Definirla una vicenda di malagiustizia può certo far storcere il naso a qualcuno ma quello al quale si sta assistendo non da l’idea che chi ne avrebbe dovere e facoltà abbia fatto tutto il suo meglio per far emergere come davvero sono andati i fatti quella notte. Se è vero che la giustizia ha i suoi meccanismi e i suoi tempi, oltre che le sue regole, e che i processi non si fanno certo sui media, è anche vero che sono troppi gli aspetti di questa storia che non sono chiari. Basterebbero i tre motivi sopra citati per far venire qualche dubbio perfino ai più distratti, che forse le cose non sono state fatte come si sarebbe dovuto. A partire da quella notte, dalle ore successive al decesso dei tre giovani. Sono troppi ancora i punti interrogativi. Di questa faccenda dolorosissima c’è chi ha voglia di mettere la parola fine e chi invece non ne ha proprio intenzione di arrendersi a una verità processuale che invece di fugare i dubbi, li alimenta. Intanto le famiglie delle altre persone coinvolte nell’incidente hanno chiesto alla famiglia Tindaci il denaro per pagare le spese legali. Lo hanno fatto sia i De Leo che l’allora proprietaria dell’auto Francesca Volpte che Alessandro Fantinelli, che di certo era quello tra tutti i presenti in quell’auto, che Mattia lo conosceva meglio tanto da sottoscrivere, pochi giorni dopo i fatti, un documento scritto personalmente a penna e firmato in cui dichiarava che Mattia non era alla guida e che mai lo aveva visto guidare perché era una cosa che non gli interessava.
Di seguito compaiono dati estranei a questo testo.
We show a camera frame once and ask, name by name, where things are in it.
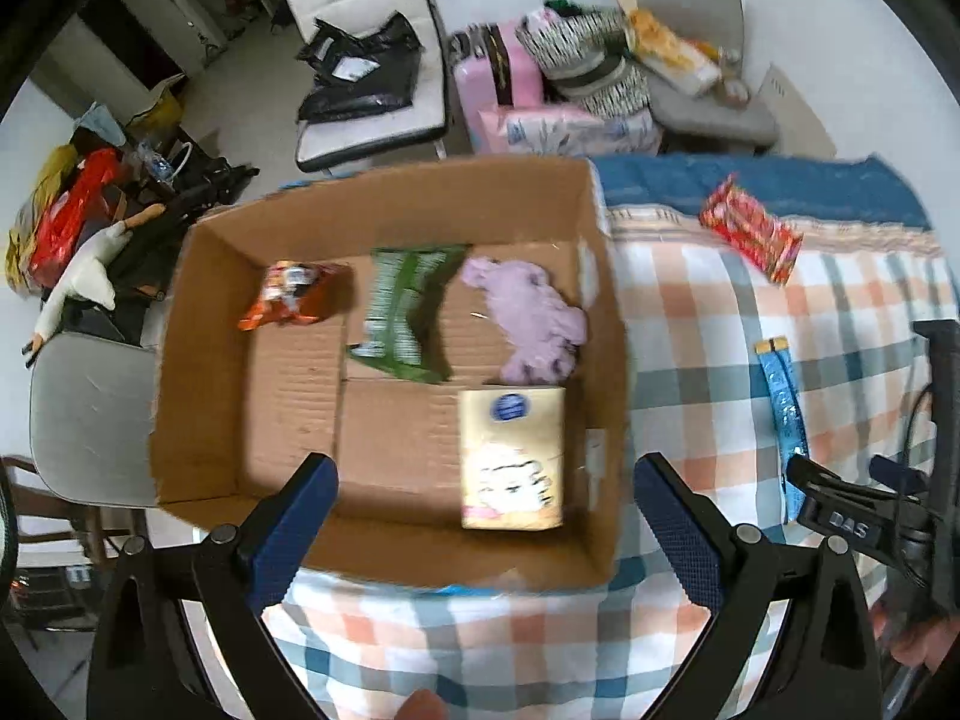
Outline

Visto che poi la questione ruota tutta attorno a chi fosse alla guida, è evidente che qualsiasi cosa accade in questa vicenda non fa altro che alimentare dubbi che magari alla fine potrebbero risultare anche infondati, ma che proprio per interrompere questa catena dolorosa sarebbe ora che chi ne ha la facoltà si assumesse la responsabilità di fugarli una volta per tutte.